* [Work task]: Look through the records and copy every line in which "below" appears.

[Start of section]

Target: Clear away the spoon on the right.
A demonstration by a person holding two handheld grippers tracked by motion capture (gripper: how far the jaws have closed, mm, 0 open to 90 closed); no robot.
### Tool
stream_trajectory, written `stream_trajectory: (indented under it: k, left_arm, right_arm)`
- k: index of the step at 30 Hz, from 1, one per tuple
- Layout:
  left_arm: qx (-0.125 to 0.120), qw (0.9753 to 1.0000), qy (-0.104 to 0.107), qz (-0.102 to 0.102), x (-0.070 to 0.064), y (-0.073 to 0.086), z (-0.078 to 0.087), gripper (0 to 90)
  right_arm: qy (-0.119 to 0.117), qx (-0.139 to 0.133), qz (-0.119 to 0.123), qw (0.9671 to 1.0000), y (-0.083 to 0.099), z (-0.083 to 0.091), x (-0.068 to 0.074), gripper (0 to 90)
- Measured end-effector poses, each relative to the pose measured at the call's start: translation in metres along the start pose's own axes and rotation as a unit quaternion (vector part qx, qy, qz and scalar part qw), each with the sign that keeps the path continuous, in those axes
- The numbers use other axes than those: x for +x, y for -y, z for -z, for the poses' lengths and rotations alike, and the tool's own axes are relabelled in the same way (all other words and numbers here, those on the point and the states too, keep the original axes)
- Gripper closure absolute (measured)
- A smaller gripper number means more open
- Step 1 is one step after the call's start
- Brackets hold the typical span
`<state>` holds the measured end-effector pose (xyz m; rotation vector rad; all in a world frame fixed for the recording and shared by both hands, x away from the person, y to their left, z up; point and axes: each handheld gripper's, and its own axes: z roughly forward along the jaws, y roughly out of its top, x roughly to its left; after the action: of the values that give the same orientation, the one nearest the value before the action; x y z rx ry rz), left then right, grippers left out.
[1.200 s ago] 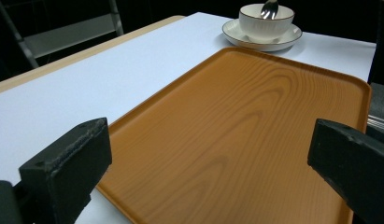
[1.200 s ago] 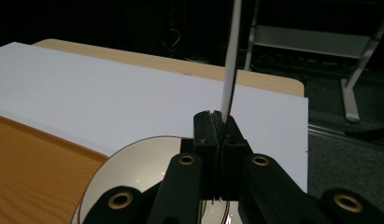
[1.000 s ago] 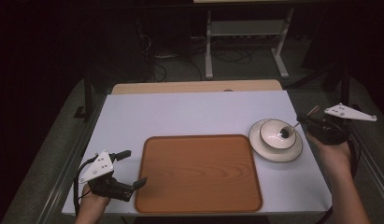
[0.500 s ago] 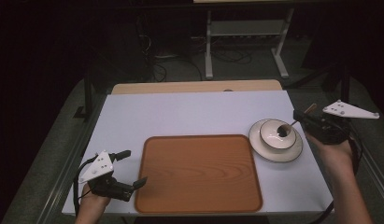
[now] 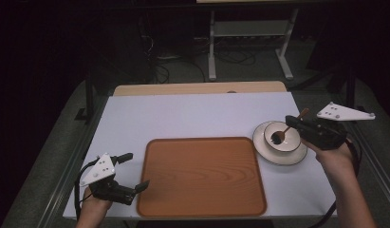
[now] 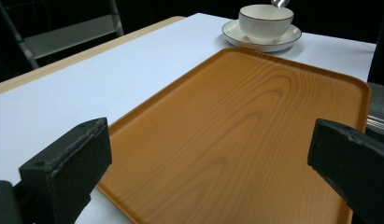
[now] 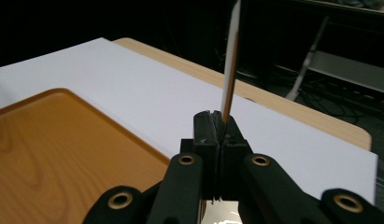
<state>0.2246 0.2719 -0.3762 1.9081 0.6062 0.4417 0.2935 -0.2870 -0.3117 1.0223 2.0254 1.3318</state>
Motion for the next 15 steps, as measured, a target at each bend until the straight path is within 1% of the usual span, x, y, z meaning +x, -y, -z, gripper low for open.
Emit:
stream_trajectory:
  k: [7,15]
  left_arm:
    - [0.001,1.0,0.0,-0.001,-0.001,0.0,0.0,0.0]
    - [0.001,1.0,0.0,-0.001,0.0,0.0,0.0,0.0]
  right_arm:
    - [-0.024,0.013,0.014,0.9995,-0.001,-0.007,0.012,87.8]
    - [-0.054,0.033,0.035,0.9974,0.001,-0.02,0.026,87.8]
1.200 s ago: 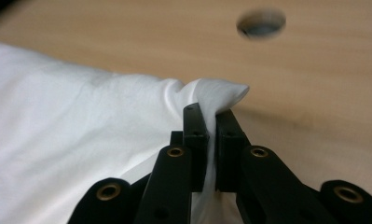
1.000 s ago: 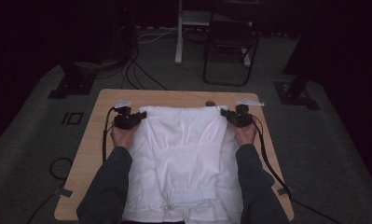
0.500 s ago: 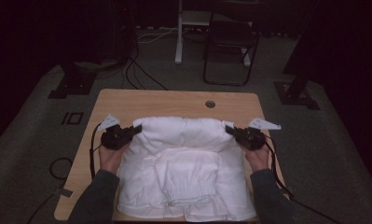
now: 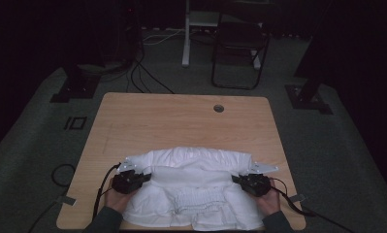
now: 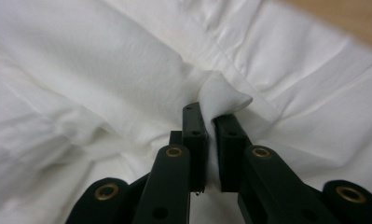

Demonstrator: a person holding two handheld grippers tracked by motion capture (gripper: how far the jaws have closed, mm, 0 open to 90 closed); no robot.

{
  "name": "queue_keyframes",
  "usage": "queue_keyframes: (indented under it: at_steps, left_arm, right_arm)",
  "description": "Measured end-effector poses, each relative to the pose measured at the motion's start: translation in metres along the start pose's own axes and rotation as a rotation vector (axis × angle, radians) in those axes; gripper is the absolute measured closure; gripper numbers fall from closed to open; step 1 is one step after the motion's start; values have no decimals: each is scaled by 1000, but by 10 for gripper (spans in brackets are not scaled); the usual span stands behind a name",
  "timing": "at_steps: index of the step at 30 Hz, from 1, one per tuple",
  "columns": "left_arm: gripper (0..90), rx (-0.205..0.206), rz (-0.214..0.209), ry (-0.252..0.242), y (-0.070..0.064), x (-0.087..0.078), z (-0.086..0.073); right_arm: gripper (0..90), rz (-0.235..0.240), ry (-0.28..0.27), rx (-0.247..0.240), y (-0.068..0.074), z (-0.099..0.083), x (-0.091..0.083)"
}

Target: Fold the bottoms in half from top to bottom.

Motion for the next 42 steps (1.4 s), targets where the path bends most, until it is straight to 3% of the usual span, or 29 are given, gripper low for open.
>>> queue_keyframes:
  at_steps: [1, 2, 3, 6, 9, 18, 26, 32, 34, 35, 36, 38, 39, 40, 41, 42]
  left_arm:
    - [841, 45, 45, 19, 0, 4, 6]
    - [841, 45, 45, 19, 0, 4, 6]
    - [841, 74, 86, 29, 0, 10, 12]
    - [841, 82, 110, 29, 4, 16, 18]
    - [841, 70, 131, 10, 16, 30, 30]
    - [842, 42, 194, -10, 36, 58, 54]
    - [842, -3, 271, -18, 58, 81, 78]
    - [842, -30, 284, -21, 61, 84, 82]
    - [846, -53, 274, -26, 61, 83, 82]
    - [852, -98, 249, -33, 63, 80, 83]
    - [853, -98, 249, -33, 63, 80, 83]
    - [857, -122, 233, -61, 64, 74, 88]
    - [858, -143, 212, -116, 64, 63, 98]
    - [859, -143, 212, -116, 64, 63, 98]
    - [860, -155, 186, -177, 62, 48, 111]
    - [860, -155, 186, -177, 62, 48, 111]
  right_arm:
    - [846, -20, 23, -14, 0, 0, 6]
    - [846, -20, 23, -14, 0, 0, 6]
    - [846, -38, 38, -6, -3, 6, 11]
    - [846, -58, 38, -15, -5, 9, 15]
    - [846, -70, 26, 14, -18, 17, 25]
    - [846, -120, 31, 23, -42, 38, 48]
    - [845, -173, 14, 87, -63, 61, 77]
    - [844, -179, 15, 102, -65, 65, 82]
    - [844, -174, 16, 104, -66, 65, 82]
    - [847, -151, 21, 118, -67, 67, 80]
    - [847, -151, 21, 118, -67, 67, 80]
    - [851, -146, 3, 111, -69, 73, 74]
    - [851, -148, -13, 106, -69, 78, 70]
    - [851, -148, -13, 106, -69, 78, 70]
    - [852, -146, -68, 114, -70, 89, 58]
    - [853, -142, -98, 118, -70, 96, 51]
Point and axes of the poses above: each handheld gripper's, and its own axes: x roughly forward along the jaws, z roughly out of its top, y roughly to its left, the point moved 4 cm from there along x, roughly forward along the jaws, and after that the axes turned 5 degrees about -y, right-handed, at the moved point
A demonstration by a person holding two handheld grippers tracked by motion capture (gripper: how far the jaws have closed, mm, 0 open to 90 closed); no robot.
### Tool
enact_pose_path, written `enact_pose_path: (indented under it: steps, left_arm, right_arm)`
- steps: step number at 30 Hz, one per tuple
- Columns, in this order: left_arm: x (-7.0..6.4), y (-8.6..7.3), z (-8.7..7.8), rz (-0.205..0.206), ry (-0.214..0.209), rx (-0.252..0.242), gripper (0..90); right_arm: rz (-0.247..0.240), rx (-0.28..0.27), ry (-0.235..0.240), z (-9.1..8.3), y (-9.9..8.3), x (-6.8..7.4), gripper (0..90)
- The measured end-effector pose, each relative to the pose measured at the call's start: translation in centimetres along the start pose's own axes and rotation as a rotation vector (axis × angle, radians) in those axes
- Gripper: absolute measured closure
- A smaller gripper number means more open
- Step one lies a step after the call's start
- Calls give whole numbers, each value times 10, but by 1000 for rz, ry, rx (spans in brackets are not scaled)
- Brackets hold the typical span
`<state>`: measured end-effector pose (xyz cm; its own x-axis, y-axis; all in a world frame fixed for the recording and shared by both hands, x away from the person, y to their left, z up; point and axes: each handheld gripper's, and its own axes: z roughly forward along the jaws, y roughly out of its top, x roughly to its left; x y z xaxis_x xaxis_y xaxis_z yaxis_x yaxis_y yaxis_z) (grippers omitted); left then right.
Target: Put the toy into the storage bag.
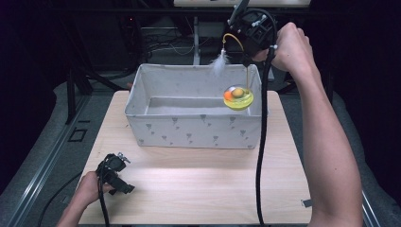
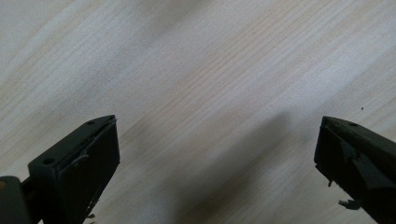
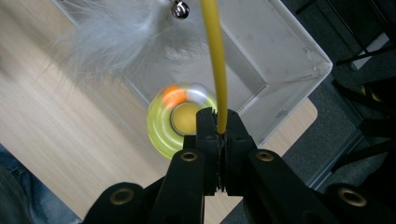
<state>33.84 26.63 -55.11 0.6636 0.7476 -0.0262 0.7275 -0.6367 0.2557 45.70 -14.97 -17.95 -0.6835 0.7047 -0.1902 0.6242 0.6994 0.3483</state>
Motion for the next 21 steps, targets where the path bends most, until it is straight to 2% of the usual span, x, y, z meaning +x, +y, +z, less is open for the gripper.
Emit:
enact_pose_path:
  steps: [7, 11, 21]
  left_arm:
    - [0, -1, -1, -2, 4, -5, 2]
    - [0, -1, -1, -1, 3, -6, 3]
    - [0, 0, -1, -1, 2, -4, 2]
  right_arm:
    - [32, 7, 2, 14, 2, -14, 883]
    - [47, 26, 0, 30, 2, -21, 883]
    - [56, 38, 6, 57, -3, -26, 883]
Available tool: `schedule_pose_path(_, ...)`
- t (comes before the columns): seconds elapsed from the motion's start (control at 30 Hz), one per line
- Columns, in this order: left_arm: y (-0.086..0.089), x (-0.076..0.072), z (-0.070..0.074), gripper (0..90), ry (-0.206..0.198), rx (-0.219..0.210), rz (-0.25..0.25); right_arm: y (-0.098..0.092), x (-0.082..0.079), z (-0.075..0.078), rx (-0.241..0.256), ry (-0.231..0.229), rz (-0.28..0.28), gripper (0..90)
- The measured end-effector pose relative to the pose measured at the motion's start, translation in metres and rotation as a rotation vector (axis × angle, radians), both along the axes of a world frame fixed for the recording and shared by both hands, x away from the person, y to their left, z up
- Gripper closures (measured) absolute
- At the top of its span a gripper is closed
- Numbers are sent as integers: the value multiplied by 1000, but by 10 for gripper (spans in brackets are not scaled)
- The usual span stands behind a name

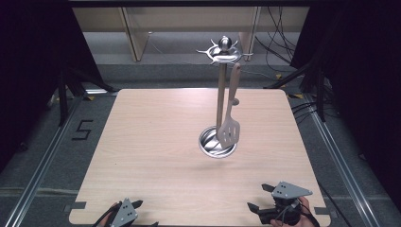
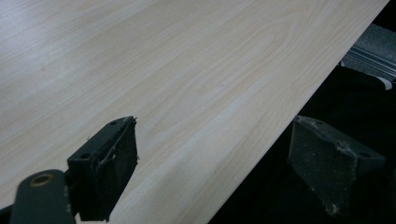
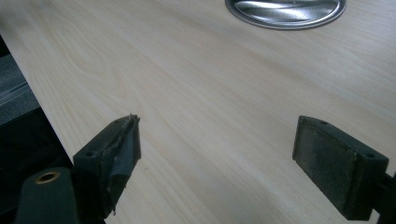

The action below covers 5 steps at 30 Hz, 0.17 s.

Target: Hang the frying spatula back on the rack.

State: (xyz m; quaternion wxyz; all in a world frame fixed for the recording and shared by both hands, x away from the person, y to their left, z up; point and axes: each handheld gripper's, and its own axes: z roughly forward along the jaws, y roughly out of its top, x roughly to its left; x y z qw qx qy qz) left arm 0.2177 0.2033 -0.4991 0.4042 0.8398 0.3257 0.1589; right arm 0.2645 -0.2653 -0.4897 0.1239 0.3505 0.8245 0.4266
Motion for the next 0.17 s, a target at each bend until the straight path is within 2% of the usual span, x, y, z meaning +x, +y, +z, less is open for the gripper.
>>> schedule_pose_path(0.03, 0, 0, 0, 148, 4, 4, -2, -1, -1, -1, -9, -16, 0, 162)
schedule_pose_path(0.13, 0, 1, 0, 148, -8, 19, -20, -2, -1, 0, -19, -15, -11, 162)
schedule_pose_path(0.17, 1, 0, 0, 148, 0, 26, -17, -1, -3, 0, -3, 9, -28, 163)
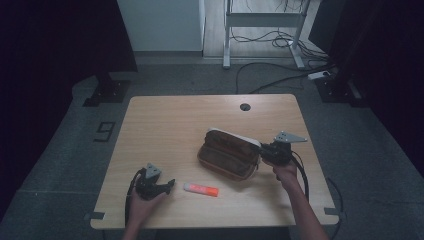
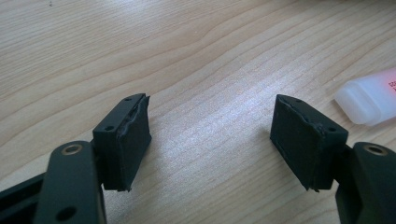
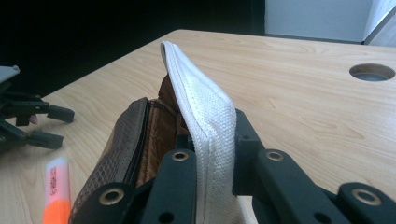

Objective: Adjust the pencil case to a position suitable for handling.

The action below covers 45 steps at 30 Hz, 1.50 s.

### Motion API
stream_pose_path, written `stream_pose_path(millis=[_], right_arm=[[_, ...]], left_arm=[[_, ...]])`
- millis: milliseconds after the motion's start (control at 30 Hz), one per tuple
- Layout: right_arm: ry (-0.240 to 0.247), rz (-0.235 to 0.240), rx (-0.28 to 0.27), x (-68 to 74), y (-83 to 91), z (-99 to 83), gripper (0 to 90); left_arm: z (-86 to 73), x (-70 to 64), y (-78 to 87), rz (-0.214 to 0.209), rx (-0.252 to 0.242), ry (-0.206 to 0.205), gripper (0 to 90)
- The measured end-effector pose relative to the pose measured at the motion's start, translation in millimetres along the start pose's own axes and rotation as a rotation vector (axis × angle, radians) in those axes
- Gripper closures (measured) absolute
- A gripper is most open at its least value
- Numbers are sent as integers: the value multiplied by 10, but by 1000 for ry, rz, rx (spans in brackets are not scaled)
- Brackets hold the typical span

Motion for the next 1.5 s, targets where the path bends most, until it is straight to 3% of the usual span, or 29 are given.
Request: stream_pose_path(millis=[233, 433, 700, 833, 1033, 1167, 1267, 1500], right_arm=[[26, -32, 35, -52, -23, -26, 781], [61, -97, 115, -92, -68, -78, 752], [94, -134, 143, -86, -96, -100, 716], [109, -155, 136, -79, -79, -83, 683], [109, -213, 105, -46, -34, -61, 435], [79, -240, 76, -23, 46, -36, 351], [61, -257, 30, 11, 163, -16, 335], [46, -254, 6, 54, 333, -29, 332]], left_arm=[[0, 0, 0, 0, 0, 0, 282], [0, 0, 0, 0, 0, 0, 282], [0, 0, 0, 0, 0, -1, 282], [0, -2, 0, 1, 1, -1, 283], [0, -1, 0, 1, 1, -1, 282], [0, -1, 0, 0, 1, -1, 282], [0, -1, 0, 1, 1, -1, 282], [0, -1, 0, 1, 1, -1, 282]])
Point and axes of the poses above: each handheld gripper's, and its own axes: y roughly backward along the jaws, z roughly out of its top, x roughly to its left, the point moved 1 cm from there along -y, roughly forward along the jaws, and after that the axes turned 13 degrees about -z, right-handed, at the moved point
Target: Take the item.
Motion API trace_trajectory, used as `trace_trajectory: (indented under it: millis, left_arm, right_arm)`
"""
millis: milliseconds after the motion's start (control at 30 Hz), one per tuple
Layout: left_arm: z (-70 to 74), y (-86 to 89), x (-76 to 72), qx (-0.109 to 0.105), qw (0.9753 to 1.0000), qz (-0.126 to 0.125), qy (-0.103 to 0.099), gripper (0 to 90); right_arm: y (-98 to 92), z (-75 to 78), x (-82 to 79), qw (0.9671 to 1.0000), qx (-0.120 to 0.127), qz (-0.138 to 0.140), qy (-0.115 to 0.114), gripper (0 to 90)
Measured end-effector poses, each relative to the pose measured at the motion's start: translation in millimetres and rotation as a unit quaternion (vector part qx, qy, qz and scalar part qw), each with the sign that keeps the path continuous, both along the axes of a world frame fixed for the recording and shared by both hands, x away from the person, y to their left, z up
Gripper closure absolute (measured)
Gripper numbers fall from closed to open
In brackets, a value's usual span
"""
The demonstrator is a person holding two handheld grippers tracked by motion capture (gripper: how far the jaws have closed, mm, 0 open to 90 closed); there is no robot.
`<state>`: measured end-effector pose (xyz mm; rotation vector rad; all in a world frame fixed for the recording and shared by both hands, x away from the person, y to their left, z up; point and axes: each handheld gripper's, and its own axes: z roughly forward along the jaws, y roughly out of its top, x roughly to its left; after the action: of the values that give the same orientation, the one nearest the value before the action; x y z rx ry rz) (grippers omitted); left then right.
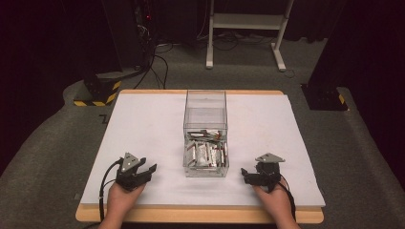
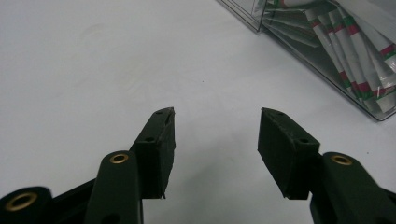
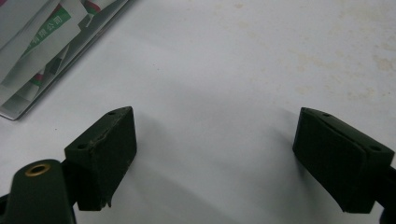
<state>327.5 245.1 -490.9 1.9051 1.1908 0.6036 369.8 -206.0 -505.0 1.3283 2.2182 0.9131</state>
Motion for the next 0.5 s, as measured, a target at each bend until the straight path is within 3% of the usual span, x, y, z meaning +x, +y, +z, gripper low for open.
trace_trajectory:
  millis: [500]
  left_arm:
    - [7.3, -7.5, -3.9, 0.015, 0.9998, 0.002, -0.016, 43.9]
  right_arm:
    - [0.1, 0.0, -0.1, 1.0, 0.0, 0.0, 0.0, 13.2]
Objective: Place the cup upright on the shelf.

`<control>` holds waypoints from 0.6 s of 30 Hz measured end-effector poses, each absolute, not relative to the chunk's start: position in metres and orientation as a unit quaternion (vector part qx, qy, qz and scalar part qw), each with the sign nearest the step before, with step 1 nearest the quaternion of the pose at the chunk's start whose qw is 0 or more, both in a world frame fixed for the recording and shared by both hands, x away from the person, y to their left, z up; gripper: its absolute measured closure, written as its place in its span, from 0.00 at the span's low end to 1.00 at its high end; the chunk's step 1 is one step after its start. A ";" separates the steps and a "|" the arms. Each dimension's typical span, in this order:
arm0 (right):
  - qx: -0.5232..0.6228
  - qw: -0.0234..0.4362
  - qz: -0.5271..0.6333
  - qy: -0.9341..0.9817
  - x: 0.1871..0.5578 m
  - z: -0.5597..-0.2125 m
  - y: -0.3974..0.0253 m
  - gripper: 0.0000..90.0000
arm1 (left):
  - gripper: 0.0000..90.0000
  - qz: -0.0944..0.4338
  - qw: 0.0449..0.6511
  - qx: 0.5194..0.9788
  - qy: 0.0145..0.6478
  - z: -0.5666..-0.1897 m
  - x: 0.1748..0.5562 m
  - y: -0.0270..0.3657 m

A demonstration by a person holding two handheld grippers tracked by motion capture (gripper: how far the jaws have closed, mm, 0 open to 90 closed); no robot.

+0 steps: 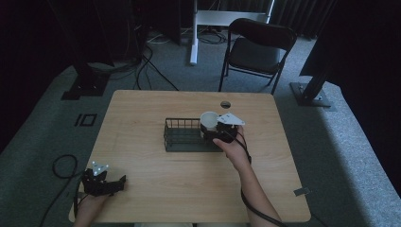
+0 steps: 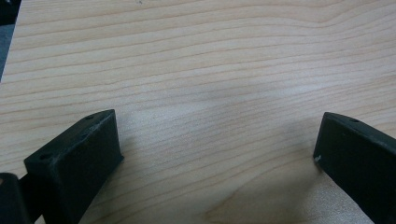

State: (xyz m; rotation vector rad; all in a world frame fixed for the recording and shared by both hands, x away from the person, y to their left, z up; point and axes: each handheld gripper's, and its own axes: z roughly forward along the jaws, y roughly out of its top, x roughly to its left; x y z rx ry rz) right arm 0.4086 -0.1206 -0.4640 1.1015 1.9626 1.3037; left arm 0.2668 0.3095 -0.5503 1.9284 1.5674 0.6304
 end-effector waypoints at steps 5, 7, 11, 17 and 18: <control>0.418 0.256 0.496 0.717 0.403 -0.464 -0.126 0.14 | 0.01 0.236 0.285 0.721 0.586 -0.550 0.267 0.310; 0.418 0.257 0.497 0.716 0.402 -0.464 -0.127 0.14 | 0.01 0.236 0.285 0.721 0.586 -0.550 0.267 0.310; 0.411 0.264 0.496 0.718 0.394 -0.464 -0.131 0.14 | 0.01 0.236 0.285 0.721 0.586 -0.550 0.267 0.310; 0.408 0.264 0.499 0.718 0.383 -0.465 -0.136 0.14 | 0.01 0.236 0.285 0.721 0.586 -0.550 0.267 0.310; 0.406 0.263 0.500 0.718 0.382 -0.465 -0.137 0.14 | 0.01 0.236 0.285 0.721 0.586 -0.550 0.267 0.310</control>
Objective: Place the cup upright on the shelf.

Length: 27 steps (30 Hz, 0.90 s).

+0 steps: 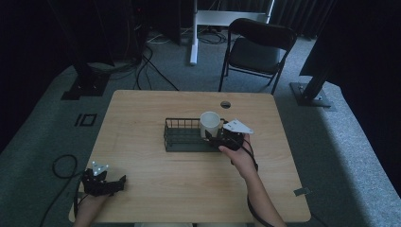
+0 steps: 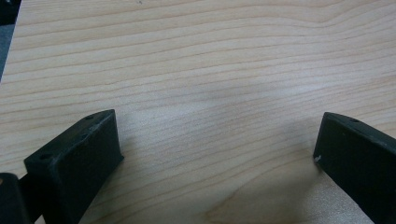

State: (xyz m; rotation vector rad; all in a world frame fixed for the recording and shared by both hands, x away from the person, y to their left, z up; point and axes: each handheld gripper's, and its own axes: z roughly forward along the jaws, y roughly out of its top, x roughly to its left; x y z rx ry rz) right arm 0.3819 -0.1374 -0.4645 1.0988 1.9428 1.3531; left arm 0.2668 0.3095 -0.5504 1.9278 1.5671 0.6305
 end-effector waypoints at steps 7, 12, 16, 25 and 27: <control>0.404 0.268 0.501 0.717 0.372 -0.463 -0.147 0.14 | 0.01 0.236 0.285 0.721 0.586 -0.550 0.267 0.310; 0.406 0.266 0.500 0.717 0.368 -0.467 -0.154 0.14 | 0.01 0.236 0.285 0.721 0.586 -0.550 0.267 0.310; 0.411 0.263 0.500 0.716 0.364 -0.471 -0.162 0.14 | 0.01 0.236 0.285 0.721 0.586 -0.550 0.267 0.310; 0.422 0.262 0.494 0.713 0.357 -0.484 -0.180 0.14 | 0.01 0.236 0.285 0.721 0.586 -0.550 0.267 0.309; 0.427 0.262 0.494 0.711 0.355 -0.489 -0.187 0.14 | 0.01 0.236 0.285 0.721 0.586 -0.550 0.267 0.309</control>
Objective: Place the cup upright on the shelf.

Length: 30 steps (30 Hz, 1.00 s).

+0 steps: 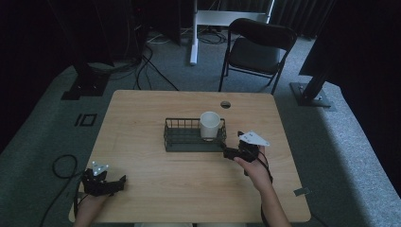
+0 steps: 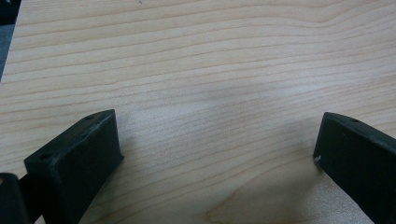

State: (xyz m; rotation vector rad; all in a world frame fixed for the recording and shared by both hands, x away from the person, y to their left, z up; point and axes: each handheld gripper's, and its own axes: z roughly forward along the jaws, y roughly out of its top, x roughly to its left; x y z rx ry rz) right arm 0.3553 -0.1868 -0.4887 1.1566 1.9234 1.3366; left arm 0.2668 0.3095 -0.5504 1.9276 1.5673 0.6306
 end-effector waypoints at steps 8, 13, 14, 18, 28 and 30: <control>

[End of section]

* [Answer section]:
The action below covers 5 steps at 30 Hz, 0.17 s.
The action below covers 45 steps at 30 Hz, 1.50 s.

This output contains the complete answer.